(Stefano Napolitano – Foto Nizegorodcew)
di Alessandro Nizegorodcew e Giacomo Bertolini
Parla ai microfono di Spazio Tennis la promessa azzurra Stefano Napolitano, biellese classe 1995 incontrato sui campi del Rai Open.
Come giudichi il tuo torneo?
“Devo dire che sono tutte partite di ottimo livello. In singolare ho giocato con Meffert che a 32 anni sta giocando il suo miglior tennis della carriera, facendo anche l’anno scorso il best ranking al numero 160 Atp. E’ stata una partita strana, io sono partito lento e contratto e faticavo a prendere punti di riferimento anche se poi, specialmente dopo il break nel secondo set, sono riuscito a metterlo in difficoltà. Per quanto riguarda invece le palle break avute mi rimprovero solo l’ultima con il mio errore con la risposta di rovescio dopo un ace e un servizio vincente, mentre in doppio abbiamo perso al secondo turno dopo aver giocato un bel match eliminando al primo le teste di serie numero 4 Ignatik/Kovacs”. E’ un bel modo per confrontarsi, anche in allenamento, con tennisti di grande livello, diversamente da quanto accade ad esempio in Challenger sperduti in Sud America che, vista la chiusura dei tabelloni a 500, somigliano molto di più a tornei Futures. Dovendo poi, e inevitabilmente, alzare il tuo livello di gioco, salgono le motivazioni e la determinazione, sfruttabili anche nei circuiti Futures e Junior.”
Come giudichi il tuo livello, anche dopo il match con Schoorel a Vercelli?
“Schoorel mi ha messo in difficoltà anche perchè lui, essenso un ex top 100, fa viaggiare la palla in maniera diversa, e si vede, anche se sono soddisfatto per aver comunque trovato i giusti meccanismi per arrivare al tie break. Alla fine a livello Future molto dipende anche da questi match: quando li porti a casa capisci di essere arrivato a una svolta che poi serve ovviamente anche per il ranking e per tutti gli altri aspetti.”

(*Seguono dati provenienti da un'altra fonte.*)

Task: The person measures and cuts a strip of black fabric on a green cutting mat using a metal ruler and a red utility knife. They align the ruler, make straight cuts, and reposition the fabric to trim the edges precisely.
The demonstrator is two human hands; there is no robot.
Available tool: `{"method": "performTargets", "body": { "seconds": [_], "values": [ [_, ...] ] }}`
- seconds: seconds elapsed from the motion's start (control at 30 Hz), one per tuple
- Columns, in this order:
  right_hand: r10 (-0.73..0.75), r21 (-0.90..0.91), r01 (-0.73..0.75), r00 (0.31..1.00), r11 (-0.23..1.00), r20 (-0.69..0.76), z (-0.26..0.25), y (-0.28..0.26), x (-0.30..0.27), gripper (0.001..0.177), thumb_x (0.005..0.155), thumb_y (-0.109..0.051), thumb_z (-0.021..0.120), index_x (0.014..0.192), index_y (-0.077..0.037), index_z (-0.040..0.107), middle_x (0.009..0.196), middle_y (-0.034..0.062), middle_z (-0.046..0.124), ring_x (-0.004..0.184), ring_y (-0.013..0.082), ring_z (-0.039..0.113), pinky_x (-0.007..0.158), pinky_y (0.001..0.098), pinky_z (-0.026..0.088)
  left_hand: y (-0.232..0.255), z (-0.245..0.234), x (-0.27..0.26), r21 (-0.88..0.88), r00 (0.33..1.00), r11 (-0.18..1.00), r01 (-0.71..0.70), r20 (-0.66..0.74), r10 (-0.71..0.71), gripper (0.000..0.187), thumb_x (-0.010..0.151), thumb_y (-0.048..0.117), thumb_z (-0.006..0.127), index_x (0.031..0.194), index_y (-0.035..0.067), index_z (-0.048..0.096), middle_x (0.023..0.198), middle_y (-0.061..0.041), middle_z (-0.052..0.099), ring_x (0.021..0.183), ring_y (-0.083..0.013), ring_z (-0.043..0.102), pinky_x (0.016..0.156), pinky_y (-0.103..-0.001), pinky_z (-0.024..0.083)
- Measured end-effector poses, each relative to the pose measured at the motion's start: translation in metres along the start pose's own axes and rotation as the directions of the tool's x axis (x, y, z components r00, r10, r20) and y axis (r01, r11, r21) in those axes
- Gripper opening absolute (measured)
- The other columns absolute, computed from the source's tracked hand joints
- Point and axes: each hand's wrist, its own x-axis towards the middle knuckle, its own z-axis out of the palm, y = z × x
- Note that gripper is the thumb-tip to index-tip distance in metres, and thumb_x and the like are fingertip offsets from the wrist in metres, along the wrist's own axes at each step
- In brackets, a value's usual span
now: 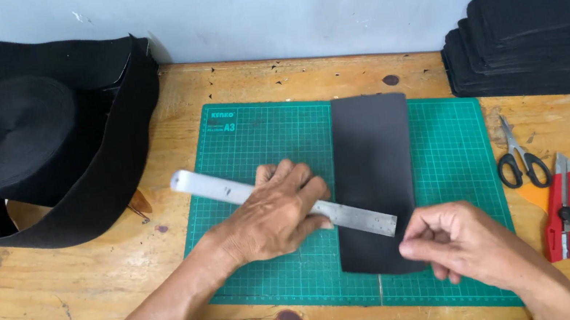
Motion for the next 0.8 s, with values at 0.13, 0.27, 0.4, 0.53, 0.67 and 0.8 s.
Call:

Qual è il termometro del tuo gioco?
“Direi il servizio. Essendo 1.95 non posso certamente scambiare più di tanto e quindi punto molto su quello, anche se sto lavorando molto sull’elasticità e la mobilità in campo. A proposito di questo devo dire che noto già dei miglioramenti e considerando che l’età media dei top 100 è 27 anni e che i giovani emergenti in classifica ne hanno 21 circa, penso di avere ancora diversi anni per miglirarmi ancora.”
Sei uno dei quattro giovani più interessanti, come gestisci questa pressione?
“E’ vero che siamo quattro ma è anche vero che l’attenzione è particolarmente accentuata su uno (Quinzi; ndr). Ammetto che questa situazione non mi dispiace anche perchè non è semplice lavorare sotto pressione e avere mille occhi addosso. Al di là di questo credo che avere quattro giovani di questo livello sia molto importante anche perchè abbiamo tutti caratteristiche diverse. Il fatto poi di vedere miglioramenti e risultati dagli altri ti spinge a lavorare ancora di più per cercare nuovi stimoli in un clima di sana competizione.”